(Records from a collection)
--- START ---

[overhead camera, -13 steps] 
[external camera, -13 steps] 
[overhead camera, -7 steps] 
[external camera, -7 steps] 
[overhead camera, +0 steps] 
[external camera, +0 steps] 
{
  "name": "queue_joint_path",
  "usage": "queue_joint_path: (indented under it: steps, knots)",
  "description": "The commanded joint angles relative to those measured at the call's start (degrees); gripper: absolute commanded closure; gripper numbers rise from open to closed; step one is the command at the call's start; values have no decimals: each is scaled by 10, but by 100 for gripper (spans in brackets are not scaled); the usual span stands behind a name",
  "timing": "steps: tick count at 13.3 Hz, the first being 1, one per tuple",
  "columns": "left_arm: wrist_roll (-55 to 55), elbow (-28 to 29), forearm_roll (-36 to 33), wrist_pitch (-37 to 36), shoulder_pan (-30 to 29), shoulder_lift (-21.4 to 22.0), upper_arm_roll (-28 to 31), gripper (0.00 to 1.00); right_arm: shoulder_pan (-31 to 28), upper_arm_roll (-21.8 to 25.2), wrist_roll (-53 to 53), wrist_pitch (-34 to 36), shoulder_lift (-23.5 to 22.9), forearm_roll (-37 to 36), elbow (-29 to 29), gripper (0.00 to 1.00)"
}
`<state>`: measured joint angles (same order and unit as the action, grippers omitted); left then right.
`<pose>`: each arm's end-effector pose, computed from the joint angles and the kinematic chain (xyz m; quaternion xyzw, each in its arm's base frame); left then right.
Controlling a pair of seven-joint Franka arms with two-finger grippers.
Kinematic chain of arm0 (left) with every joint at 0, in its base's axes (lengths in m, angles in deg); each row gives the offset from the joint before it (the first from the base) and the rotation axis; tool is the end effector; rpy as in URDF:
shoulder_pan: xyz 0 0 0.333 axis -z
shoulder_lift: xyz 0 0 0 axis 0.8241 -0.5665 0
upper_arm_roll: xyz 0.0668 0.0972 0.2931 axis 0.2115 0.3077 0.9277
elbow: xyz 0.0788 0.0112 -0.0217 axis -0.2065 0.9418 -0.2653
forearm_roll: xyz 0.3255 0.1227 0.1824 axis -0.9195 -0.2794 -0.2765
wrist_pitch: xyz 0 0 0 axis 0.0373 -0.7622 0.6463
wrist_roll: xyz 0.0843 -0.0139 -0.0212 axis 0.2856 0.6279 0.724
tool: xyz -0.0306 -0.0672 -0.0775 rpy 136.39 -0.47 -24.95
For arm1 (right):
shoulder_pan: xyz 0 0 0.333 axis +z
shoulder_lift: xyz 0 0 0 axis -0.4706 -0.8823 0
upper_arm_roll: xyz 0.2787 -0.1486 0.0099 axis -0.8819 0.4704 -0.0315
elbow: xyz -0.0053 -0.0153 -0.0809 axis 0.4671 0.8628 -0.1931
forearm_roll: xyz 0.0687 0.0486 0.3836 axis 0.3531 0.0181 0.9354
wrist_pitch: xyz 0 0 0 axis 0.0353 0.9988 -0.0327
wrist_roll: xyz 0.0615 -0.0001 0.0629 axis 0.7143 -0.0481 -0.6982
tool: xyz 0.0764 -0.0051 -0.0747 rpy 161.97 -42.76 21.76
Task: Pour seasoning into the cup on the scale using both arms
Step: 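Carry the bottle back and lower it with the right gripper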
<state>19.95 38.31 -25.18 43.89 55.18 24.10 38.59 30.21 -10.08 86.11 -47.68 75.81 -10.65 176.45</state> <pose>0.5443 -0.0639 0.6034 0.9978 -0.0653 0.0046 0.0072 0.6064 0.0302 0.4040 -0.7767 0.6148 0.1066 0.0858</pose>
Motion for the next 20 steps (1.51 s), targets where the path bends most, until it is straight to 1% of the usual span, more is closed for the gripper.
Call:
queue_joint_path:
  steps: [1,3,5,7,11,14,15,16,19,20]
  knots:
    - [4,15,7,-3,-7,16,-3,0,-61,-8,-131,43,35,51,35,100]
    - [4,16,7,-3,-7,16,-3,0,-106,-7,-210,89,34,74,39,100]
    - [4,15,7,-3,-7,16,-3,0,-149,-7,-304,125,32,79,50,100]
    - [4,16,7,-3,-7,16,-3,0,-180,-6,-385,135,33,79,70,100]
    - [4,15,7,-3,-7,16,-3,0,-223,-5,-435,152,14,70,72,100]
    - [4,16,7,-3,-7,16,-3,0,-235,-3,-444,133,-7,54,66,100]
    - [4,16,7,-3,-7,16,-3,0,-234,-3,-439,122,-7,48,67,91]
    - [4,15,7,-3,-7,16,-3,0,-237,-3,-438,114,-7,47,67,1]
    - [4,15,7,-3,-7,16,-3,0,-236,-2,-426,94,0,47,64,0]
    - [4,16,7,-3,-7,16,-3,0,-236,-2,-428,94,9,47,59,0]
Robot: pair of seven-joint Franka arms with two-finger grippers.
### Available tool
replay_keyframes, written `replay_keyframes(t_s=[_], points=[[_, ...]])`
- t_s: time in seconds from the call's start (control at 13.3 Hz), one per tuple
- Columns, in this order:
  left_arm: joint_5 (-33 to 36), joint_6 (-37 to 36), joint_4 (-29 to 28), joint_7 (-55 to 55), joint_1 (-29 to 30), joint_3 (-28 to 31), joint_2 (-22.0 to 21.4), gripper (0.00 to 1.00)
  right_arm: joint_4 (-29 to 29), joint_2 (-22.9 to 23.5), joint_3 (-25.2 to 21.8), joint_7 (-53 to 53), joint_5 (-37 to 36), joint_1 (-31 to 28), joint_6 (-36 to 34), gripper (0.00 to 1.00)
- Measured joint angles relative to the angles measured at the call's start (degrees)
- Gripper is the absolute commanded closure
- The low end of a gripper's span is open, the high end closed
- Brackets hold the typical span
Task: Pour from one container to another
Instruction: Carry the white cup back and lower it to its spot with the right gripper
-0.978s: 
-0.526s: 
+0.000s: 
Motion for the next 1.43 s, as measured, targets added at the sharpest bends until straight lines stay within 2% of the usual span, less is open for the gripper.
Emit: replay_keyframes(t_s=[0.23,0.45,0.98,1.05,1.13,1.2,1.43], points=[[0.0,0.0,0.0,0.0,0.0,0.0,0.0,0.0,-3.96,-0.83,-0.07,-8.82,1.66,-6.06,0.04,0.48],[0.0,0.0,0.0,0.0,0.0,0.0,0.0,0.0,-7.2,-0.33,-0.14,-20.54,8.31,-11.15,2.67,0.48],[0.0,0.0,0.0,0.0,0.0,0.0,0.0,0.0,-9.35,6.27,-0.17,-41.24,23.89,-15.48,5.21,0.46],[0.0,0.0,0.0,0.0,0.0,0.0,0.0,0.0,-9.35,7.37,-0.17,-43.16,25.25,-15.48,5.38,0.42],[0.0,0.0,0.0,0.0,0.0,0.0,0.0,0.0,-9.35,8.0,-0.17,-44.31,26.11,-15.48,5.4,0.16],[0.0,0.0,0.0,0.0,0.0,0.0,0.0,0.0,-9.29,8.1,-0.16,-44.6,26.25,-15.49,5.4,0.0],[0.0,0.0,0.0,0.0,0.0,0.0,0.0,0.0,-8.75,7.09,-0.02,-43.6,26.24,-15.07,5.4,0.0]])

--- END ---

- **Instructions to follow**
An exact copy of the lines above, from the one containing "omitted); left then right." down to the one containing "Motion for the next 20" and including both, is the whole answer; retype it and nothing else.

- **Written solution**
`<state>`: measured joint angles (same order and unit as the action, grippers omitted); left then right.
`<pose>`: each arm's end-effector pose, computed from the joint angles and the kinematic chain (xyz m; quaternion xyzw, each in its arm's base frame); left then right.
Controlling a pair of seven-joint Franka arms with two-finger grippers.
Kinematic chain of arm0 (left) with every joint at 0, in its base's axes (lengths in m, angles in deg); each row gives the offset from the joint before it (the first from the base) and the rotation axis; tool is the end effector; rpy as in URDF:
shoulder_pan: xyz 0 0 0.333 axis -z
shoulder_lift: xyz 0 0 0 axis 0.8241 -0.5665 0
upper_arm_roll: xyz 0.0668 0.0972 0.2931 axis 0.2115 0.3077 0.9277
elbow: xyz 0.0788 0.0112 -0.0217 axis -0.2065 0.9418 -0.2653
forearm_roll: xyz 0.3255 0.1227 0.1824 axis -0.9195 -0.2794 -0.2765
wrist_pitch: xyz 0 0 0 axis 0.0373 -0.7622 0.6463
wrist_roll: xyz 0.0843 -0.0139 -0.0212 axis 0.2856 0.6279 0.724
tool: xyz -0.0306 -0.0672 -0.0775 rpy 136.39 -0.47 -24.95
For arm1 (right):
shoulder_pan: xyz 0 0 0.333 axis +z
shoulder_lift: xyz 0 0 0 axis -0.4706 -0.8823 0
upper_arm_roll: xyz 0.2787 -0.1486 0.0099 axis -0.8819 0.4704 -0.0315
elbow: xyz -0.0053 -0.0153 -0.0809 axis 0.4671 0.8628 -0.1931
forearm_roll: xyz 0.0687 0.0486 0.3836 axis 0.3531 0.0181 0.9354
wrist_pitch: xyz 0 0 0 axis 0.0353 0.9988 -0.0327
wrist_roll: xyz 0.0615 -0.0001 0.0629 axis 0.7143 -0.0481 -0.6982
tool: xyz 0.0764 -0.0051 -0.0747 rpy 161.97 -42.76 21.76
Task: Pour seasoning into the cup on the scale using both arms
Step: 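Carry the bottle back and lower it with the right gripper
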<state>19.95 38.31 -25.18 43.89 55.18 24.10 38.59 30.21 -10.08 86.11 -47.68 75.81 -10.65 176.45</state> <pose>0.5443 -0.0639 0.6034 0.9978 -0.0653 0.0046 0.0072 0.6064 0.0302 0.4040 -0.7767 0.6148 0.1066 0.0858</pose>
Motion for the next 20 steps (1.51 s), targets where the path bends most, until it is straight to 1% of the usual span, more is closed for the gripper.

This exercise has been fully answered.